Former rival Cain endorses Gingrich for US president

Reuter – By Sam Youngman and Ros Krasny

PANAMA CITY/ORLANDO, Florida – Republican U.S. presidential candidate Newt Gingrich received the endorsement of former rival Herman Cain on Saturday and vowed to fight until the end no matter what happens in Florida’s upcoming primary vote.

Cain, who ended his presidential campaign in December under the weight of sexual harassment allegations, made the endorsement at an event with Gingrich in West Palm Beach. It is unclear how much impact it will have for Gingrich in Florida, which has been trending toward rival Mitt Romney ahead of the state’s vote on Tuesday.

“I hereby officially and enthusiastically endorse Newt Gingrich for president of the United States,” Cain said.

Romney, already confident after strong performances in two Florida debates, is gaining ground over Gingrich for the nomination to take on Democratic President Barack Obama in the Nov. 6 election.

Cain said Gingrich has been going through a “sausage grinder” in his battle for the Republican nomination.

The former pizza magnate has been seeking to remain in the public eye after his presidential drive stalled out. Recently he had declared he would endorse “the people.” Both Cain and Gingrich are from Georgia.

Just three days ahead of a pivotal primary race that could determine who has the momentum to win the Republican state-by-state nominating battle, Gingrich and Romney spent the day traveling around Florida in a search for undecided voters.

A Reuters/Ipsos online poll released on Saturday showed Romney, a former governor of Massachusetts and off-and-on Republican front-runner, with an 11 percentage point lead over Gingrich, up from 8 points a day earlier.

Romney drew support of 43 percent of likely voters in Florida’s Jan. 31 primary and Gingrich 32 percent. That compared with a 41 percent to 33 percent showing in the online tracking poll on Friday.


Gingrich, stung by what he considers unfair attacks from Romney, told reporters in Port St. Lucie that no matter the outcome on Tuesday in Florida, he will keep battling until Republicans formally nominate their candidate at a convention in Tampa in late August.

“I will go all the way to the convention. I expect to win the nomination,” he said. “You just had two national polls that show me ahead. Why don’t you ask Governor Romney what he will do if he loses since he is behind in both national polls?”

Gingrich’s vow appeared aimed at reassuring his supporters that he will not buckle if he loses Florida. If he were to follow through with his threat, it would guarantee a months-long, divisive fight at a time when party leaders will want unity in order to focus on Obama.

Former Pennsylvania Senator Rick Santorum, running behind Romney and Gingrich, canceled campaign events in Florida for Sunday morning after his 3-year-old daughter, Isabella, was admitted to hospital in Philadelphia.

Santorum intends to return to Florida and resume his campaign schedule as soon as possible, spokesman Hogan Gidley said.

Romney needs a victory on Tuesday to regain his footing after losing badly to Gingrich in the South Carolina primary last weekend, the third nominating contest.
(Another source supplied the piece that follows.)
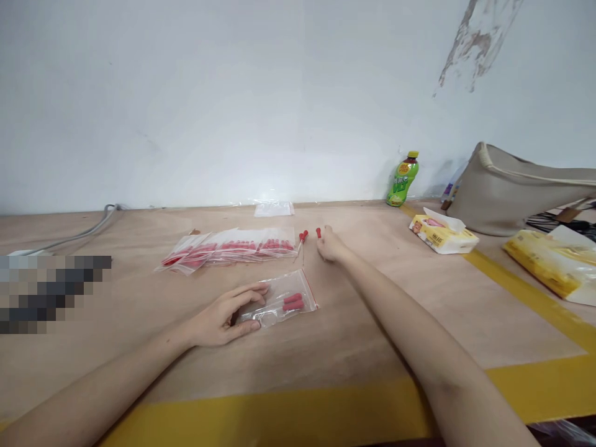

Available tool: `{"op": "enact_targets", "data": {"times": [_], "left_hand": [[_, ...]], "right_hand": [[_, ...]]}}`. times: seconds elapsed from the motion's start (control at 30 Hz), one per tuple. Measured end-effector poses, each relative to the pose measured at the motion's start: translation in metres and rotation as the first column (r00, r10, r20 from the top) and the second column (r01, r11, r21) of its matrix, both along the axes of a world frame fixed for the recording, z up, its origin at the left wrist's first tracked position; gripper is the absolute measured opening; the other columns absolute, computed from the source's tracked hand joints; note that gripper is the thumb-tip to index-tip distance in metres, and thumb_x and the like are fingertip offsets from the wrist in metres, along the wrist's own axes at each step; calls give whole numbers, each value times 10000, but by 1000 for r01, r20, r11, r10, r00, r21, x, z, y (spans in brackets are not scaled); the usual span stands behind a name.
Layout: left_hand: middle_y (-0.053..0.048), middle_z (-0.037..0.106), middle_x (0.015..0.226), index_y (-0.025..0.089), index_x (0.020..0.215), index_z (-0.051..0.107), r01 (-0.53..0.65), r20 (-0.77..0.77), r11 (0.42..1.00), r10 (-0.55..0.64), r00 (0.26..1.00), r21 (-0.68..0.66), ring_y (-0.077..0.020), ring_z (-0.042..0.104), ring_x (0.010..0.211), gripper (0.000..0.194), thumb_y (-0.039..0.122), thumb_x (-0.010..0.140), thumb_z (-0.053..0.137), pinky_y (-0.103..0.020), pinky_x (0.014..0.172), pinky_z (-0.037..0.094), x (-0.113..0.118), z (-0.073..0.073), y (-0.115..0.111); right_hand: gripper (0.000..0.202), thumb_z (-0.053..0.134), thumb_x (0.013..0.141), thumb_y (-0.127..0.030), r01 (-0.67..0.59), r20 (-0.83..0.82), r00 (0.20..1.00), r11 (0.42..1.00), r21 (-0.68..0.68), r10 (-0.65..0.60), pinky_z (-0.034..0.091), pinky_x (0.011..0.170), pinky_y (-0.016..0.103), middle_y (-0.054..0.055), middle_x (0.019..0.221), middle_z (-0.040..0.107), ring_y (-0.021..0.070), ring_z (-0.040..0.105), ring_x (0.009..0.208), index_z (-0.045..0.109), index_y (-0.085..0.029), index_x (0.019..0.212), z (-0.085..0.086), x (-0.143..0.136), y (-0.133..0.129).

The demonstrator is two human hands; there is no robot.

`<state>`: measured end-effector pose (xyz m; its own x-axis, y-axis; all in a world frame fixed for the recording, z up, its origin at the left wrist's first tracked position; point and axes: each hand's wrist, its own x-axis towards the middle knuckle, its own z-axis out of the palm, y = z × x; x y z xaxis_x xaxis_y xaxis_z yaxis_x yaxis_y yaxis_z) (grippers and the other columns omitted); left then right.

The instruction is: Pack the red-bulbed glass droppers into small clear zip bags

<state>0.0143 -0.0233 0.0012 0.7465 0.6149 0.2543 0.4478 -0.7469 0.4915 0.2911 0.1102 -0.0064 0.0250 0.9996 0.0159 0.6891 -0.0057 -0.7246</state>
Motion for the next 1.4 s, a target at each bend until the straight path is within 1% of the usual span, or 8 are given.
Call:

Gingrich, a former speaker of the U.S. House of Representatives, needs a Florida win to solidify the front-runner mantle he took on after his South Carolina victory.

“If we win Florida, I will be the nominee,” Gingrich declared at a golf facility in Port St. Lucie.

Romney has gained momentum in recent days, however, and the former private-equity executive used that and his financial muscle to draw up a closing argument that Gingrich’s behavior in Congress made him unfit to be the Republican Party’s leader.